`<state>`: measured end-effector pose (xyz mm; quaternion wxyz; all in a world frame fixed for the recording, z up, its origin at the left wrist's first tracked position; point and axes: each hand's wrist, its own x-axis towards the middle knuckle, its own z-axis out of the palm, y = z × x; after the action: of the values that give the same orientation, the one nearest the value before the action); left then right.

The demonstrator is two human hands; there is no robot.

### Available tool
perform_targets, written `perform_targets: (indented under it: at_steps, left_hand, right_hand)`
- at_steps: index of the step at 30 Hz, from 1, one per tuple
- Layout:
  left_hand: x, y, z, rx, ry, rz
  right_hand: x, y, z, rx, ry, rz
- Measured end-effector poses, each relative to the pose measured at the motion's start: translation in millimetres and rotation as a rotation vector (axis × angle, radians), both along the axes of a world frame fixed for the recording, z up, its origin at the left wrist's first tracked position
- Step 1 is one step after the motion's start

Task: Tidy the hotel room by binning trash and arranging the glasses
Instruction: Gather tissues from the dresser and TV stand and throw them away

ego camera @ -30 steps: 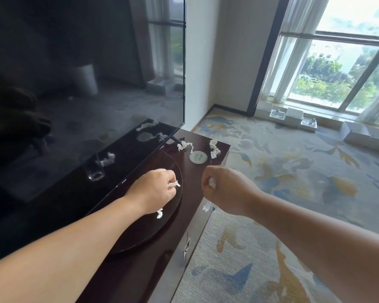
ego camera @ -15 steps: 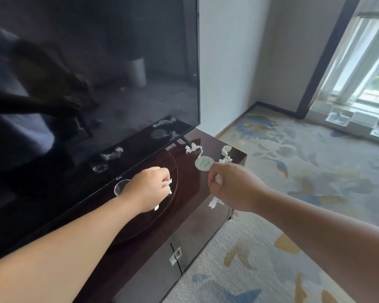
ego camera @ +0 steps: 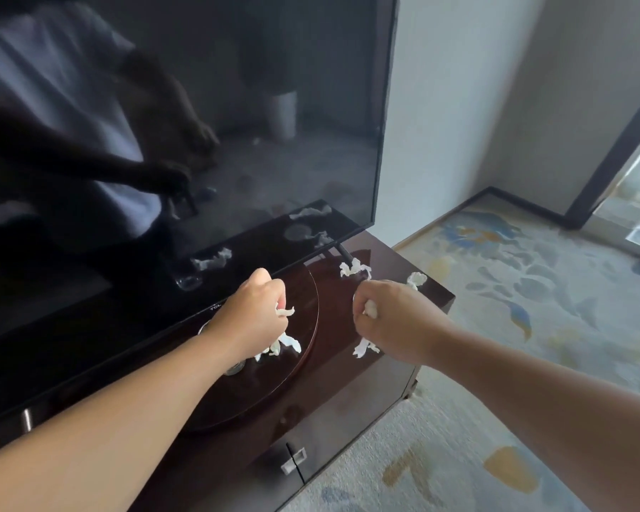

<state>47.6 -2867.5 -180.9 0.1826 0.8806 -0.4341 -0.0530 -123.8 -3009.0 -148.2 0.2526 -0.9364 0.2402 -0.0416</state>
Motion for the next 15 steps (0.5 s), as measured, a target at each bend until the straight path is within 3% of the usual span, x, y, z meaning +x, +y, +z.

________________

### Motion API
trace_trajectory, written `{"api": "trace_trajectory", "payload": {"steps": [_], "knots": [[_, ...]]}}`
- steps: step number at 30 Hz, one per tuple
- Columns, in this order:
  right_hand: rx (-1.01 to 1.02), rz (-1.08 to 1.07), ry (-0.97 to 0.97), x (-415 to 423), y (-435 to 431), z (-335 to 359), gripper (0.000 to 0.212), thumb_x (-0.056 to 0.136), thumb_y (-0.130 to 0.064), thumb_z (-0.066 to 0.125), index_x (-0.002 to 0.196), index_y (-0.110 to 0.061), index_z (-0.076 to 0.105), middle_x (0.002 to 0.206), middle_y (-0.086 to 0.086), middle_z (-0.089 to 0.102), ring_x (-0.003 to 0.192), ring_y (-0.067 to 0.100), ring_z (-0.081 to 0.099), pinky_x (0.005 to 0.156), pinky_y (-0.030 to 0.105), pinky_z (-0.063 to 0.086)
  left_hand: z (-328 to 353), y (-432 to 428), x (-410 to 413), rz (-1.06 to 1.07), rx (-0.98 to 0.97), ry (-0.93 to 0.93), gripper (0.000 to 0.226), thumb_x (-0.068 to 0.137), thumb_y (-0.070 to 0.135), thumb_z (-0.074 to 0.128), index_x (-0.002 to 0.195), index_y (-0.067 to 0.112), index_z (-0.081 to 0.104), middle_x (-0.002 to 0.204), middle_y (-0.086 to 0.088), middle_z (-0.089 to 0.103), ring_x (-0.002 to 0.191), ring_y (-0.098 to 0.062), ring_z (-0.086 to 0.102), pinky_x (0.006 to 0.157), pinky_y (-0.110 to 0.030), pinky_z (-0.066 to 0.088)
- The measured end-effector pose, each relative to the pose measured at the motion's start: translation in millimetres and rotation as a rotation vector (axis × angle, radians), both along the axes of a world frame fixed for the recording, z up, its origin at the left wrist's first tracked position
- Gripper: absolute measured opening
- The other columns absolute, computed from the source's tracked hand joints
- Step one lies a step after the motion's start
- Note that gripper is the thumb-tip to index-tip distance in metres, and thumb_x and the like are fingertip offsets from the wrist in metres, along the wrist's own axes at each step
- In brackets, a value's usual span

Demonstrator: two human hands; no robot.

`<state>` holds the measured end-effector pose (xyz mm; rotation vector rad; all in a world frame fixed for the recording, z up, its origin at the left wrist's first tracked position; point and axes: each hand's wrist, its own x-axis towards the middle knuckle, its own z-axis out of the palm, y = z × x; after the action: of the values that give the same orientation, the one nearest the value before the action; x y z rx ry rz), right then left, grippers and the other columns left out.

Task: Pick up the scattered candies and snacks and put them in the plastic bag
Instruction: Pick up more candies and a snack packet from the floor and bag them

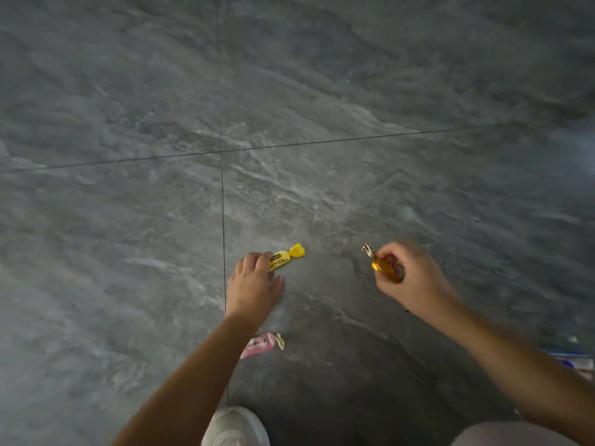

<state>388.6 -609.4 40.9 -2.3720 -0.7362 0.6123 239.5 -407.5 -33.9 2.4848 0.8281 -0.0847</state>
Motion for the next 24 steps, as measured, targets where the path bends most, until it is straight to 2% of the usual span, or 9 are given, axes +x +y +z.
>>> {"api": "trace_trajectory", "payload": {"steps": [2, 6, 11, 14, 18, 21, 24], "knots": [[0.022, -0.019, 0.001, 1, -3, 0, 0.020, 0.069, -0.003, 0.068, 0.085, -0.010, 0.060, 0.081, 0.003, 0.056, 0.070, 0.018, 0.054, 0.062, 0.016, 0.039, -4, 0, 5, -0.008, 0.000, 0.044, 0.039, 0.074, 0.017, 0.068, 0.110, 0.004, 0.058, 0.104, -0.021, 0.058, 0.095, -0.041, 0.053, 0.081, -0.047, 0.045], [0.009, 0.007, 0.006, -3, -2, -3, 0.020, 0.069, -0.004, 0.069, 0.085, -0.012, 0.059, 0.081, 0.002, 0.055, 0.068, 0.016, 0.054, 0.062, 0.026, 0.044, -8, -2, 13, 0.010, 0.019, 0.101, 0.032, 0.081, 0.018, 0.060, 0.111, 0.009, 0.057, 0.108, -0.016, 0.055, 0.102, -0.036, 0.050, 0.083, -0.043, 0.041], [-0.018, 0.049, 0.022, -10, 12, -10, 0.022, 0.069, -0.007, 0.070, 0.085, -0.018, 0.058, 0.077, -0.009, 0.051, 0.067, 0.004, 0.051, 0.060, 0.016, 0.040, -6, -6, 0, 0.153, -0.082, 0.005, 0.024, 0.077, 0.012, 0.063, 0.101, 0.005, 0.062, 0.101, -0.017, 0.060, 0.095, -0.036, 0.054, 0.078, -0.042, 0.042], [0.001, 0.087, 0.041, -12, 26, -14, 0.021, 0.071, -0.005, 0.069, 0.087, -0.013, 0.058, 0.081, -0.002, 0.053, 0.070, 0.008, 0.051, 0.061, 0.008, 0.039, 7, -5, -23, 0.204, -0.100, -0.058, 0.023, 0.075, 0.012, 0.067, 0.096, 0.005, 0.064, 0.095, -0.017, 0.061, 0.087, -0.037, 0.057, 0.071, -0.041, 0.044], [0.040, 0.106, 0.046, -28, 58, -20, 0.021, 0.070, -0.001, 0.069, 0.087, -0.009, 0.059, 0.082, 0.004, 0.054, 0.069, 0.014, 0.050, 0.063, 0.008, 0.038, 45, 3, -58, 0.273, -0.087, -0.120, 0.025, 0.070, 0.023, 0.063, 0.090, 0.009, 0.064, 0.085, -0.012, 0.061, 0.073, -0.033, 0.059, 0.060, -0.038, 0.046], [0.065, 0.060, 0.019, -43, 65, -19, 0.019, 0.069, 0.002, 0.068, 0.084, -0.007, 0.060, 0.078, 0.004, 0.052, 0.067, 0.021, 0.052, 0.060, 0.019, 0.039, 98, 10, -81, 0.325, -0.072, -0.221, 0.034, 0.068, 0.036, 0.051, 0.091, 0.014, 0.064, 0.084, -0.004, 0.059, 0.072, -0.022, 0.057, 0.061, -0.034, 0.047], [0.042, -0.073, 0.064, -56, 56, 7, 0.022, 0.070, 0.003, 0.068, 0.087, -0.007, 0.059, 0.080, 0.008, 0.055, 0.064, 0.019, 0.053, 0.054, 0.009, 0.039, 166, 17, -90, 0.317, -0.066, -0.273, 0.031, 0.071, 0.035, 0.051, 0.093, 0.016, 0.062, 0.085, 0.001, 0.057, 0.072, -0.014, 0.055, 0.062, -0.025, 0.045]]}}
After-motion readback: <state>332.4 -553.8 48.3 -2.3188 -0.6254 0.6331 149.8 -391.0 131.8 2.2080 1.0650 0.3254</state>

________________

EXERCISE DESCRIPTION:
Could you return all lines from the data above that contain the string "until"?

RESPONSE:
Motion for the next 15 steps (0.5 s), as measured, a target at each bend until the straight path is within 3% of the usual span, x, y, z meaning +x, +y, +z.
Motion for the next 24 steps, as measured, targets where the path bends most, until it is straight to 2% of the usual span, or 9 are given, axes +x +y +z.

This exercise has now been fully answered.